* Assignment *
Write out all the data verbatim. Skip images.
··· Data provided ···
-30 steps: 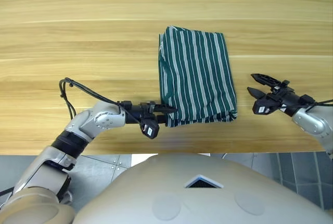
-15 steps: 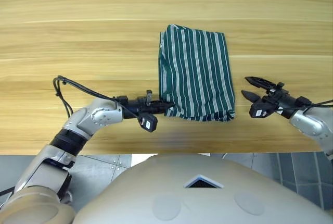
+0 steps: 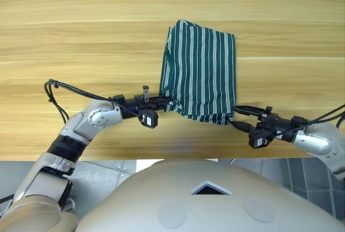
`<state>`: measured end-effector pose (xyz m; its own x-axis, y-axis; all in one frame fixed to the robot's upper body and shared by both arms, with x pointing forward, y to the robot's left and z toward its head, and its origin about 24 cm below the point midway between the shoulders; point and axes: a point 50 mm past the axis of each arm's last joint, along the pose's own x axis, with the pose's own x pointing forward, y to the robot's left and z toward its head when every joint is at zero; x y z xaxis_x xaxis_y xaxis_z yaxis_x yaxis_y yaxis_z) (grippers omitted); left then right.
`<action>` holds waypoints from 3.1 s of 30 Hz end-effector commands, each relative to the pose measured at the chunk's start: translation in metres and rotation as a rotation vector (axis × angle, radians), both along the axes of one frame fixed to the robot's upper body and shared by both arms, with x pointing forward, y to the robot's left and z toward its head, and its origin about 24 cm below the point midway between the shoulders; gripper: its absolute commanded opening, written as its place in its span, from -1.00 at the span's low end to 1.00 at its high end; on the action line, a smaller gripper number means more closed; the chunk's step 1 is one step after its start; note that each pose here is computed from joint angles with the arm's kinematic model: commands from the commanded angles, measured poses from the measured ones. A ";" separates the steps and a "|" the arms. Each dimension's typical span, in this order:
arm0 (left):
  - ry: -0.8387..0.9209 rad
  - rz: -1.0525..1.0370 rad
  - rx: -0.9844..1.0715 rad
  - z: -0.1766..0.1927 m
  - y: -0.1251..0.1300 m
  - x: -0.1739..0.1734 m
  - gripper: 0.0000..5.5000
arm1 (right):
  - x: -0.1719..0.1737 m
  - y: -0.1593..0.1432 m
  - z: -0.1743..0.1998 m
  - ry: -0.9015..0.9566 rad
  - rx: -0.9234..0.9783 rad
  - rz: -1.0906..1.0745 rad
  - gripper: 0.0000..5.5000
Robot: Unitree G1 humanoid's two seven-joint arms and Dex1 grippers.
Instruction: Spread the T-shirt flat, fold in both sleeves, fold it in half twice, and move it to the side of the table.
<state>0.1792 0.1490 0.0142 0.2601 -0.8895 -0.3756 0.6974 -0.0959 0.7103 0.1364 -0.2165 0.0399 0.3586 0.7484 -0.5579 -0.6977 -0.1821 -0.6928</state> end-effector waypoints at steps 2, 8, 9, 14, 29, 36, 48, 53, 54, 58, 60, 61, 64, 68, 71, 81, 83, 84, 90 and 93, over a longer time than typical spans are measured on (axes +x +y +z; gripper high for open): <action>0.066 0.004 0.069 -0.017 0.000 -0.006 -0.98 | 0.010 0.005 -0.006 -0.005 -0.019 0.019 0.02; 0.070 0.008 0.067 -0.019 -0.001 -0.006 -0.98 | 0.010 0.002 -0.006 -0.006 -0.022 0.014 0.02; 0.070 0.015 0.068 -0.019 0.000 -0.006 -0.98 | 0.009 0.000 -0.005 -0.005 -0.026 0.011 0.02; 0.061 0.062 0.072 -0.018 0.009 -0.004 -0.98 | 0.004 -0.008 -0.003 -0.003 -0.036 -0.004 -0.26; 0.105 0.060 0.055 -0.020 0.009 -0.019 -0.98 | 0.015 0.005 0.002 -0.061 0.063 -0.023 -0.92; 0.187 0.035 0.017 -0.015 0.003 -0.051 -0.98 | -0.004 0.012 0.002 0.017 0.101 -0.001 -0.92; 0.180 0.318 -0.113 0.009 0.036 -0.049 -0.98 | 0.006 -0.011 0.032 -0.069 0.188 -0.221 -0.92; 0.130 0.402 -0.180 0.006 0.027 -0.023 -0.98 | 0.024 0.003 0.035 -0.128 0.282 -0.230 -0.92; 0.114 0.406 -0.195 0.007 0.024 -0.019 -0.98 | 0.027 0.006 0.036 -0.140 0.298 -0.233 -0.92; 0.073 0.429 -0.245 0.013 0.019 -0.003 -0.98 | 0.040 0.011 0.037 -0.192 0.326 -0.262 -0.92; 0.059 0.457 -0.248 0.013 0.017 0.007 -0.98 | 0.047 0.014 0.036 -0.215 0.331 -0.273 -0.92; 0.050 0.470 -0.246 0.012 0.017 0.011 -0.98 | 0.051 0.015 0.036 -0.228 0.334 -0.280 -0.92; 0.021 0.503 -0.257 0.013 0.015 0.024 -0.98 | 0.064 0.017 0.033 -0.269 0.329 -0.309 -0.92; -0.030 0.511 -0.273 0.021 0.012 0.040 -0.98 | 0.090 0.018 0.025 -0.321 0.301 -0.371 -0.92; -0.039 0.557 -0.271 0.018 0.014 0.057 -0.98 | 0.106 0.022 0.022 -0.344 0.293 -0.404 -0.92; -0.038 0.596 -0.269 0.015 0.010 0.086 -0.98 | 0.139 0.030 0.008 -0.363 0.293 -0.484 -0.92; -0.033 0.597 -0.259 0.012 0.009 0.090 -0.98 | 0.142 0.031 0.006 -0.365 0.290 -0.488 -0.92; -0.030 0.598 -0.255 0.011 0.008 0.092 -0.98 | 0.144 0.033 0.005 -0.364 0.286 -0.488 -0.92; 0.008 0.618 -0.248 0.005 0.004 0.106 -0.98 | 0.155 0.038 -0.004 -0.370 0.265 -0.499 -0.79; 0.026 0.648 -0.266 0.004 0.004 0.114 -0.83 | 0.164 0.041 -0.007 -0.376 0.260 -0.513 -0.64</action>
<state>0.2849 0.1522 0.0155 0.7501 -0.6352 -0.1840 0.5823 0.5025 0.6391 0.2903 -0.1775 0.0291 0.8278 0.5364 -0.1645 -0.3781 0.3168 -0.8699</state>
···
* Task response *
-30 steps: 
-15 steps: 
+0 steps: 
`<state>`: measured end-effector pose (xyz m; its own x-axis, y-axis; all in one frame fixed to the robot's upper body and shared by both arms, with x pointing forward, y to the robot's left and z toward its head, and its origin about 24 cm below the point midway between the shoulders; point and axes: a point 50 mm past the axis of each arm's last joint, along the pose's own x axis, with the pose's own x pointing forward, y to the robot's left and z toward its head when every joint is at zero; x y z xaxis_x xaxis_y xaxis_z yaxis_x yaxis_y yaxis_z) (grippers omitted); left then right.
`<action>` holds waypoints from 3.1 s of 30 Hz end-effector commands, each relative to the pose measured at the chunk's start: translation in metres and rotation as a rotation vector (axis × angle, radians), both along the axes of one frame fixed to the robot's upper body and shared by both arms, with x pointing forward, y to the robot's left and z toward its head, and its origin about 24 cm below the point midway between the shoulders; gripper: its absolute commanded opening, written as its place in its span, from -1.00 at the span's low end to 1.00 at its high end; on the action line, a smaller gripper number means more closed; the chunk's step 1 is one step after its start; note that each pose here is computed from joint angles with the arm's kinematic model: commands from the commanded angles, measured poses from the measured ones. A ";" separates the steps and a "|" the arms. Each dimension's typical span, in this order:
arm0 (left):
  - ry: -0.8387..0.9209 rad
  - rz: -1.0525..1.0370 rad
  - rx: -0.9844..1.0715 rad
  - z: -0.1766..0.1927 m
  - y: -0.1251..0.1300 m
  - x: -0.1739..0.1734 m
  - gripper: 0.0000..5.5000
arm1 (right):
  - x: -0.1719..0.1737 m
  - y: -0.1593..0.1432 m
  - z: -0.1743..0.1998 m
  - ry: -0.9015..0.9566 rad
  - rx: -0.9234..0.9783 rad
  - rz: -1.0906..1.0745 rad
  - gripper: 0.0000..5.5000
Robot: Unitree G1 humanoid's two seven-joint arms and Dex1 grippers.
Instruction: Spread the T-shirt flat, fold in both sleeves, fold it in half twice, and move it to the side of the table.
<state>0.1792 0.1490 0.0142 0.2601 -0.8895 -0.3756 0.6974 -0.0959 0.7103 0.1364 -0.2165 0.0399 0.3586 0.7484 -0.5579 -0.6977 -0.1821 -0.6928</state> end-effector waypoints at steps 2, 8, 9, 14, 29, 36, 48, 53, 54, 58, 60, 61, 64, 68, 71, 81, 83, 84, 90 and 93, over a longer time than typical spans are measured on (axes +x +y +z; gripper high for open): <action>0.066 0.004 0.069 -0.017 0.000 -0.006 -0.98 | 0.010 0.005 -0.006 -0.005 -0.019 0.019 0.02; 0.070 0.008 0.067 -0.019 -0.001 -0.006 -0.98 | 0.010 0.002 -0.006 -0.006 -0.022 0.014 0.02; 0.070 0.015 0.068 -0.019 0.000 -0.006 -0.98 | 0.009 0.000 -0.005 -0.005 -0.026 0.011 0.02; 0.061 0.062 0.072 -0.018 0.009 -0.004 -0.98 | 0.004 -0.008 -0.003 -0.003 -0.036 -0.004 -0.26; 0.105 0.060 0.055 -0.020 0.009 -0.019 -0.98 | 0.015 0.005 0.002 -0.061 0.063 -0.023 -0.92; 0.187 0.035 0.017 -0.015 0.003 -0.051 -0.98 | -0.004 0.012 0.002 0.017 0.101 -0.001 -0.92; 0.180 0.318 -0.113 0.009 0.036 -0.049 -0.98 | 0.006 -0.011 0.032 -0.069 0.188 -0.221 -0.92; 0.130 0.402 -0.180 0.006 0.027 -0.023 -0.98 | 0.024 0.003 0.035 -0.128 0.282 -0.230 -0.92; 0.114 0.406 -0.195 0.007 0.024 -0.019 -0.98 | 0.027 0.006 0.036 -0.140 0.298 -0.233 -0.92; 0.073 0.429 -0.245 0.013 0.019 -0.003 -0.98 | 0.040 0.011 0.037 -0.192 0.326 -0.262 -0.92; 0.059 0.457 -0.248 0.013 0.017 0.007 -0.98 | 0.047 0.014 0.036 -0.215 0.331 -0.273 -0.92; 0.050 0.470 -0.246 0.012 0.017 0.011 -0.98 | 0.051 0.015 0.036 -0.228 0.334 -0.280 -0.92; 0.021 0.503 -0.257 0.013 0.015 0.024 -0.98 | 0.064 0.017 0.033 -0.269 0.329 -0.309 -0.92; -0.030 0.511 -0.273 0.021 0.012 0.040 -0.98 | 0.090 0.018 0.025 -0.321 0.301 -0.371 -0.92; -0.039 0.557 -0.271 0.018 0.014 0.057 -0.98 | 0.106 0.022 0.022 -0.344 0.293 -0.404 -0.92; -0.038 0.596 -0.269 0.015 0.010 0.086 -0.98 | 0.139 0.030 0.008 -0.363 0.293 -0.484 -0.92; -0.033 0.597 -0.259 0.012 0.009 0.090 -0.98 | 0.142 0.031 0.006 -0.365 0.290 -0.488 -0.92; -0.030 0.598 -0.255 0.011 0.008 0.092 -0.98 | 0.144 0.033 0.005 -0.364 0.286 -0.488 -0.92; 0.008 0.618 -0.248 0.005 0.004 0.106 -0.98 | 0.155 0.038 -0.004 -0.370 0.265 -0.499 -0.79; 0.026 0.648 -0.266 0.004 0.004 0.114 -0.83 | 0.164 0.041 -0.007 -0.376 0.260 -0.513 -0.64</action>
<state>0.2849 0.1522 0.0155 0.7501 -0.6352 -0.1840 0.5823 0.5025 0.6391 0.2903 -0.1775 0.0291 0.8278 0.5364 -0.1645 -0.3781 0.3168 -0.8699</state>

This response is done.